Auto-generated description: A wall contains the handwritten message The writing is on the wall.

An insightful post from Max Read about stylistic preferences with regards to human vs AI text. Every relevant technology changes writing and, in turn, literate culture.

In many contexts most people can (more or less) correctly differentiate between A.I.-generated output and its “authentic” counterpart–but cannot correctly attribute the output.

What’s funny about this is: We actually really want to prefer human-authored writing! In open-label tests, where the excerpts are shown with attribution, people consistently express preference for whatever text is labeled human, even when the text is actually A.I.-generated. (So do A.I. evaluators, as I learned at the conference from Wouter Haverals, to an even greater degree.)

This is not a particularly satisfying set of findings insofar as it validates neither the A.I.-booster “it’s so over, A.I. writing is better than human writing” side nor the A.I.-skeptic “A.I. can never write like a human” side.

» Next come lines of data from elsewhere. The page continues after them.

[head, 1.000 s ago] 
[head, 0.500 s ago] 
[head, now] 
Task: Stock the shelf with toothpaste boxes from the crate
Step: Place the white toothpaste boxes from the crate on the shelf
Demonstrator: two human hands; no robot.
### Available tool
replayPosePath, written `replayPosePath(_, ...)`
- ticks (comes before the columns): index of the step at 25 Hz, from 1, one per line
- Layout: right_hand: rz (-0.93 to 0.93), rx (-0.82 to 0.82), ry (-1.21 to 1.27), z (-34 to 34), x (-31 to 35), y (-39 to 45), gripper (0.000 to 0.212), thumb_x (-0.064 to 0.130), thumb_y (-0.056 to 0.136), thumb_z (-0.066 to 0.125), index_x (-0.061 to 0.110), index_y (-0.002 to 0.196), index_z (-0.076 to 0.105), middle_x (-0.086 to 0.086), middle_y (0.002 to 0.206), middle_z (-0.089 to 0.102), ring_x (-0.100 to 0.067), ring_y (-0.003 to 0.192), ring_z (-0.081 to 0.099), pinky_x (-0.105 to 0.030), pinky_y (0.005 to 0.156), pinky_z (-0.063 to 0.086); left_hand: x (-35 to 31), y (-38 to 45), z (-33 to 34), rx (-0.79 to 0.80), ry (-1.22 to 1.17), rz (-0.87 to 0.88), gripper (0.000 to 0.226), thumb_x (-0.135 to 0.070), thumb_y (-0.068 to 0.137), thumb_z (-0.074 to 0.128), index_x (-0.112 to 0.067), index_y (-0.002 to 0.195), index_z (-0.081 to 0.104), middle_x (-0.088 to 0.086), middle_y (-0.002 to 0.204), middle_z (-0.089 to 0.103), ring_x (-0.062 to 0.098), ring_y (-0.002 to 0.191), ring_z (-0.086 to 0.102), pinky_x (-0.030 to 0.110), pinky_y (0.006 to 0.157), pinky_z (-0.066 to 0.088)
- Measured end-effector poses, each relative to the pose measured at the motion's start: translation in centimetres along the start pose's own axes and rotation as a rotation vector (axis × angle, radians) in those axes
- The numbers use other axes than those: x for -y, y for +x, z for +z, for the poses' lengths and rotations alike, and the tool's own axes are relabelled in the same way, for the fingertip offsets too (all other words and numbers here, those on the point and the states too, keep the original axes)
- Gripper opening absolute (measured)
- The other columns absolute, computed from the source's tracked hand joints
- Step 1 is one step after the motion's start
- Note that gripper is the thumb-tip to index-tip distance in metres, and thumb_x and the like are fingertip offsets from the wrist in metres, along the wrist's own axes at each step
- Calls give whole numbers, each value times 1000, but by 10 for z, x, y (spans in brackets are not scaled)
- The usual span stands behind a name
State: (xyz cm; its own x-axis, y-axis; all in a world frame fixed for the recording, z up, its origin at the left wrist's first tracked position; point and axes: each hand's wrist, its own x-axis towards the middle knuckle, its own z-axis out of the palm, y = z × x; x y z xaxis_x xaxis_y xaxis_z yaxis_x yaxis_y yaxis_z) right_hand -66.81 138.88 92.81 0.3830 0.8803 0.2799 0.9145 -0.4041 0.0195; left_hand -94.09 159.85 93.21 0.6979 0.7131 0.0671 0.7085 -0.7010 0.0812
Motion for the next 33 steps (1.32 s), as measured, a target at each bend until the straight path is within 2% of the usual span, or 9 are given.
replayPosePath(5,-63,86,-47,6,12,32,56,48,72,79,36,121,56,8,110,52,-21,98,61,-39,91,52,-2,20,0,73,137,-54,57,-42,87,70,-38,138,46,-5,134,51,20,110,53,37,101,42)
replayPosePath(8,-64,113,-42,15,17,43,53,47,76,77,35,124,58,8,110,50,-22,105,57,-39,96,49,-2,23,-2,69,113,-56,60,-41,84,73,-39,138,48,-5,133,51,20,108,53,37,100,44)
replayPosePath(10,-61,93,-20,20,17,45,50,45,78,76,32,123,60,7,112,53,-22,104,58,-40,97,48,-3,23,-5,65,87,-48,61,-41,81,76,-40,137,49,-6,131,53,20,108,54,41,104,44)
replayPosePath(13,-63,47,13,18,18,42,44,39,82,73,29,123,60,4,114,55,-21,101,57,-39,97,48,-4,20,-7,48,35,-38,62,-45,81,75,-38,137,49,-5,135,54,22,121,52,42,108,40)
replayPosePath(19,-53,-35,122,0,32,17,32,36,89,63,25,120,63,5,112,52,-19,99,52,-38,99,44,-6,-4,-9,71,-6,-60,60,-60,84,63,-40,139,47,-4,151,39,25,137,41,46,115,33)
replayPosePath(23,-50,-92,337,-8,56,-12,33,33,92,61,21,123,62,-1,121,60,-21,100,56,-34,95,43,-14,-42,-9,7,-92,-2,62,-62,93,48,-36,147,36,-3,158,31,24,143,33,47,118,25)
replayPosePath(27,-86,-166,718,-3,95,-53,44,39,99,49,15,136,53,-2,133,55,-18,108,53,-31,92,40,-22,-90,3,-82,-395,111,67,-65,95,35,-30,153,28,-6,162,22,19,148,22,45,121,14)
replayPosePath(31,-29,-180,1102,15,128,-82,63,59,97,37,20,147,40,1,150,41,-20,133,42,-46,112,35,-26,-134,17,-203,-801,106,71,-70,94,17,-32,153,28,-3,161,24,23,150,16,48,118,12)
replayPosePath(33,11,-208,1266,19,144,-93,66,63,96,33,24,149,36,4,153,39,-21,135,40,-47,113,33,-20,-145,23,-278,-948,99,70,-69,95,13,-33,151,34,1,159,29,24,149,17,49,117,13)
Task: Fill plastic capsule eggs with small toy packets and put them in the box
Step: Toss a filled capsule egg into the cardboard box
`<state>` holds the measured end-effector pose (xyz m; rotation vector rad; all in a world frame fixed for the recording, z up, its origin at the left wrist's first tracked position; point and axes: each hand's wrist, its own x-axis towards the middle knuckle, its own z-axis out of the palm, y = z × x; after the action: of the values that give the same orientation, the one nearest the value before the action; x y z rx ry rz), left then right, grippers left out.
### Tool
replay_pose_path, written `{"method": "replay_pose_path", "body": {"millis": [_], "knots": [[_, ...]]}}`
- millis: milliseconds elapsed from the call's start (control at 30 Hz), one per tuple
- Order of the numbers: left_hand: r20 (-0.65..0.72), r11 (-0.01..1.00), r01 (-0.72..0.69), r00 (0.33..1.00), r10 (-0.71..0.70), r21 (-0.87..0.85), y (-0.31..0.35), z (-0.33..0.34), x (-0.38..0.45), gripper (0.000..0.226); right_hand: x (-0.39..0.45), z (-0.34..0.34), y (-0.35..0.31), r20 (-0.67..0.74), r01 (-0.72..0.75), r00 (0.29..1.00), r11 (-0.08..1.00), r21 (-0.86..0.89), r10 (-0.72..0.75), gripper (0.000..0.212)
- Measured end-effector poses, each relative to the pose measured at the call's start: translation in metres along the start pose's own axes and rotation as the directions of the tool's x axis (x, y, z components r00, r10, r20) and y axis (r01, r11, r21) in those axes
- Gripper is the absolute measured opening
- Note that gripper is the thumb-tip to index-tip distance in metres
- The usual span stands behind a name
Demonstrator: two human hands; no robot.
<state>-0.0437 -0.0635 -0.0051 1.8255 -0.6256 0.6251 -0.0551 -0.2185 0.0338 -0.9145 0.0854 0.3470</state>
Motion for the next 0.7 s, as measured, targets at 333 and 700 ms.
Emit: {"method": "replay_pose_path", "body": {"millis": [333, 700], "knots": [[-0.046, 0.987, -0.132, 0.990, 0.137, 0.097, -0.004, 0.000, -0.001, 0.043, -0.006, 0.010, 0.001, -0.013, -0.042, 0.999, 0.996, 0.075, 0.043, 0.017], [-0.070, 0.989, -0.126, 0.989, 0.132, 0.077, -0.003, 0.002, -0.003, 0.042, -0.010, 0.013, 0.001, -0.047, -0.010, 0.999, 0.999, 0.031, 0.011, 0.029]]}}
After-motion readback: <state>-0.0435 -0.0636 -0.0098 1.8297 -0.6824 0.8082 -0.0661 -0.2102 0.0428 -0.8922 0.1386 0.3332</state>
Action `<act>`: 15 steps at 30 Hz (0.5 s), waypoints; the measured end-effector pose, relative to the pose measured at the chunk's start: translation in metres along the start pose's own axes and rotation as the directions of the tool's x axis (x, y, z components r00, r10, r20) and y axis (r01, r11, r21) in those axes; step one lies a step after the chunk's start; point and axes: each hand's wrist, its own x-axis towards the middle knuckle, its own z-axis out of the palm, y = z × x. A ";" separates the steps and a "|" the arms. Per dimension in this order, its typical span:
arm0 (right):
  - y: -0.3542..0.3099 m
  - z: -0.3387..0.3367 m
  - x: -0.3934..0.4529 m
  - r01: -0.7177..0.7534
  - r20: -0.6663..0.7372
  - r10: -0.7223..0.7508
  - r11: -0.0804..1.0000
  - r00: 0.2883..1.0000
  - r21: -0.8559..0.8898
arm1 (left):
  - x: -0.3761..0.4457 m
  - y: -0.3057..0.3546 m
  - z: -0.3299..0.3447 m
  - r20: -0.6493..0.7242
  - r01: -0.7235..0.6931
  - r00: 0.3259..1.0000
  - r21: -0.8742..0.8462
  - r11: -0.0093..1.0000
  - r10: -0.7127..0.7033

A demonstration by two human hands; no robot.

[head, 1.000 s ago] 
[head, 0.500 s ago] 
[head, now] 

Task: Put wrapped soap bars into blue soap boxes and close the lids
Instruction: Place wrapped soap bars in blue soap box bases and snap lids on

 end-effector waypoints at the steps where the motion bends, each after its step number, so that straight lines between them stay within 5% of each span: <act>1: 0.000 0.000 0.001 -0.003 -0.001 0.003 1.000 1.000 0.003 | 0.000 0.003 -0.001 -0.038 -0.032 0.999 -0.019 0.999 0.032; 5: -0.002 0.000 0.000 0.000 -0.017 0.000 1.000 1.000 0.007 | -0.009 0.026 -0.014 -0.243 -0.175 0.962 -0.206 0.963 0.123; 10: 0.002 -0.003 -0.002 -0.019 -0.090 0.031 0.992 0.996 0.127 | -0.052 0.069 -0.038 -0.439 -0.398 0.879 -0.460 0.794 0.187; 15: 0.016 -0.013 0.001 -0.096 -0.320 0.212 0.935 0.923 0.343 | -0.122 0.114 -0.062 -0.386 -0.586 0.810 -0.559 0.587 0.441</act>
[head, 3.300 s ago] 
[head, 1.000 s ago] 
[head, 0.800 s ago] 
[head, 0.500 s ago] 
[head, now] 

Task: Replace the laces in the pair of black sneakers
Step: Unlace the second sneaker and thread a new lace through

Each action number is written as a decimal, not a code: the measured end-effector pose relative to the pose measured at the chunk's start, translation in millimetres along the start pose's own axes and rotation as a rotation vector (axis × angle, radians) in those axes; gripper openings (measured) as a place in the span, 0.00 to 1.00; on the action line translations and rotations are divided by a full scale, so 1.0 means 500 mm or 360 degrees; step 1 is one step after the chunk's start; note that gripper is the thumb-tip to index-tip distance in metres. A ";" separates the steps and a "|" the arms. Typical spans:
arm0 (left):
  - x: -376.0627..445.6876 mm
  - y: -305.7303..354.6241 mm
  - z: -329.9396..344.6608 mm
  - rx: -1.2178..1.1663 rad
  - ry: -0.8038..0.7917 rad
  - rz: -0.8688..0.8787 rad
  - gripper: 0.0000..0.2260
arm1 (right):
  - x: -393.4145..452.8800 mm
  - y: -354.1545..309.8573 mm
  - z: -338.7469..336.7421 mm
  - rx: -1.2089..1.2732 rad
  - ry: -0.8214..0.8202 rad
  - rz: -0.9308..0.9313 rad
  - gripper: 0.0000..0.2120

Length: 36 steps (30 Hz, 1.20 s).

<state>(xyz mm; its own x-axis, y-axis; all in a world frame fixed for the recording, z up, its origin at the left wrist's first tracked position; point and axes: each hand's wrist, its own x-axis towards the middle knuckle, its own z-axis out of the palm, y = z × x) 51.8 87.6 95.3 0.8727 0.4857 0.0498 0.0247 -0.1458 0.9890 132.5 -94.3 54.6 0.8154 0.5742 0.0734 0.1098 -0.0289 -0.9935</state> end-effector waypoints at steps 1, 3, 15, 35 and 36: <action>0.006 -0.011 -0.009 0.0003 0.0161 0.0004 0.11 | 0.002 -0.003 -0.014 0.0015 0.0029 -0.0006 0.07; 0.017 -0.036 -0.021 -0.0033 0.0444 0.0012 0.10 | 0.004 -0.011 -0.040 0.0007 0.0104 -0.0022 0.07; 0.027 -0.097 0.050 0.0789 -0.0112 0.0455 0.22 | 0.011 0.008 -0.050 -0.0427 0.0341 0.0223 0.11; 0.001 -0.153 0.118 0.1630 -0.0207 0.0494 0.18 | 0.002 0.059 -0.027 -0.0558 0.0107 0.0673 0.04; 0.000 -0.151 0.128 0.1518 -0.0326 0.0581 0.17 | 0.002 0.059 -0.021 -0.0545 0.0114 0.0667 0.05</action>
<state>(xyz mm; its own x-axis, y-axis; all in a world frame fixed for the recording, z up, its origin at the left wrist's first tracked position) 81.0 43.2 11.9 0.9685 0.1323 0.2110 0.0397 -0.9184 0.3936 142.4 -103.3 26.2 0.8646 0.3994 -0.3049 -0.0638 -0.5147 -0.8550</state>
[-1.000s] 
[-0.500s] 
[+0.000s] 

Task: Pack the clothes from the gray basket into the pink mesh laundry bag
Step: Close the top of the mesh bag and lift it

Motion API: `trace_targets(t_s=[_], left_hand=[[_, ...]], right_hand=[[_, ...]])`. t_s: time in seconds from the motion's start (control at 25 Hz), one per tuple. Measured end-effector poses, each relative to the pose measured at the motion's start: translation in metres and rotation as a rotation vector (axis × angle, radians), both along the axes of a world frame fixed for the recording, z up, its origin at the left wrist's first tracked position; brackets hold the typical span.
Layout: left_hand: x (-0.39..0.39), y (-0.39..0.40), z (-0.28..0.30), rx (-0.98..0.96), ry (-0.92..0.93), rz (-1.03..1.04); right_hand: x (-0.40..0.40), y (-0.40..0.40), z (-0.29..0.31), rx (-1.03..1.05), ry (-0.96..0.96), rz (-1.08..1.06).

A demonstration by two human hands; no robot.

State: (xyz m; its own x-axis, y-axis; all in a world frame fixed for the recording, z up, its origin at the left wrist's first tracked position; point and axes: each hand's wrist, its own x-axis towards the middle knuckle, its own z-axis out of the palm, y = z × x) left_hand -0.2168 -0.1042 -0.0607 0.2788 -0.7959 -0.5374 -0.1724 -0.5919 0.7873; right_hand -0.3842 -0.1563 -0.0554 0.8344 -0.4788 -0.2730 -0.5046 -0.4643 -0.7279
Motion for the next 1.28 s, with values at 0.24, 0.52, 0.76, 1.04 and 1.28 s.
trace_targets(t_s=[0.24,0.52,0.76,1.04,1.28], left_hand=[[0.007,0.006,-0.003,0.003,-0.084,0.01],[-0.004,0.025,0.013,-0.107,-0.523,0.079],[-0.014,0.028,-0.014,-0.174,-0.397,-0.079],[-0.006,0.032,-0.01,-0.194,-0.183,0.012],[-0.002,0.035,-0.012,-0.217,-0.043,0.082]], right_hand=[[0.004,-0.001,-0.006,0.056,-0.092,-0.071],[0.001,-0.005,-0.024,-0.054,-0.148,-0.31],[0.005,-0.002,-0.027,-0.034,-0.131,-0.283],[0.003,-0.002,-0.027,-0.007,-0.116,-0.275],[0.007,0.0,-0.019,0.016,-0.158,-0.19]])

What we can say is that people mostly can’t identify A.I.-generated text as A.I.-generated (crowd boos), but they can sometimes distinguish between it and human-authored text (crowd cheers); it’s just that they tend to think the A.I.-generated text is human (crowd boos), maybe because human-generated text is stranger, worse, or more difficult (crowd hesitantly cheers), which readers mistakenly believe is more typical of A.I.-generated text (crowd silent now) and thereby disprefer (crowd sort of murmuring confusedly), unless you tell them it’s actually human, in which case they change their minds and like it (crowd has mostly left at this point).

But all of it taken together suggests that, given our strong bias in favor of writing we believe to be human, A.I. vs. human “preference” tests (or “reads better” quizzes) are often second-order “identification” tests, in each case measuring not “preference” per se but the accuracy of the prevailing heuristics for identifying A.I. writing. Participants in these studies, it would seem, express preference for the A.I.-generated writing not because it’s “better” in some formal sense–cleaner, simpler, more beautiful, whatever–but because their “flawed heuristics” have led them to the conclusion that it’s human-authored, and ipso facto better.

[…]

As long as people want to prefer human-authored to L.L.M.-generated writing, we will place a premium on whatever style we associate with human authorship–even as that style changes. You can already see this process beginning from the other direction on social networks like Twitter, where em-dashes and not-x-but-y contrastive corrections–perfectly innocuous and useful writerly tools which not five years ago would likely have been highly correlated with “good prose”–are immediately treated with derision and suspicion. By that same token, certain kinds of “bad writing” should be seen as evidence of human authorship. How long before run-on sentences are preferred to em-dashes?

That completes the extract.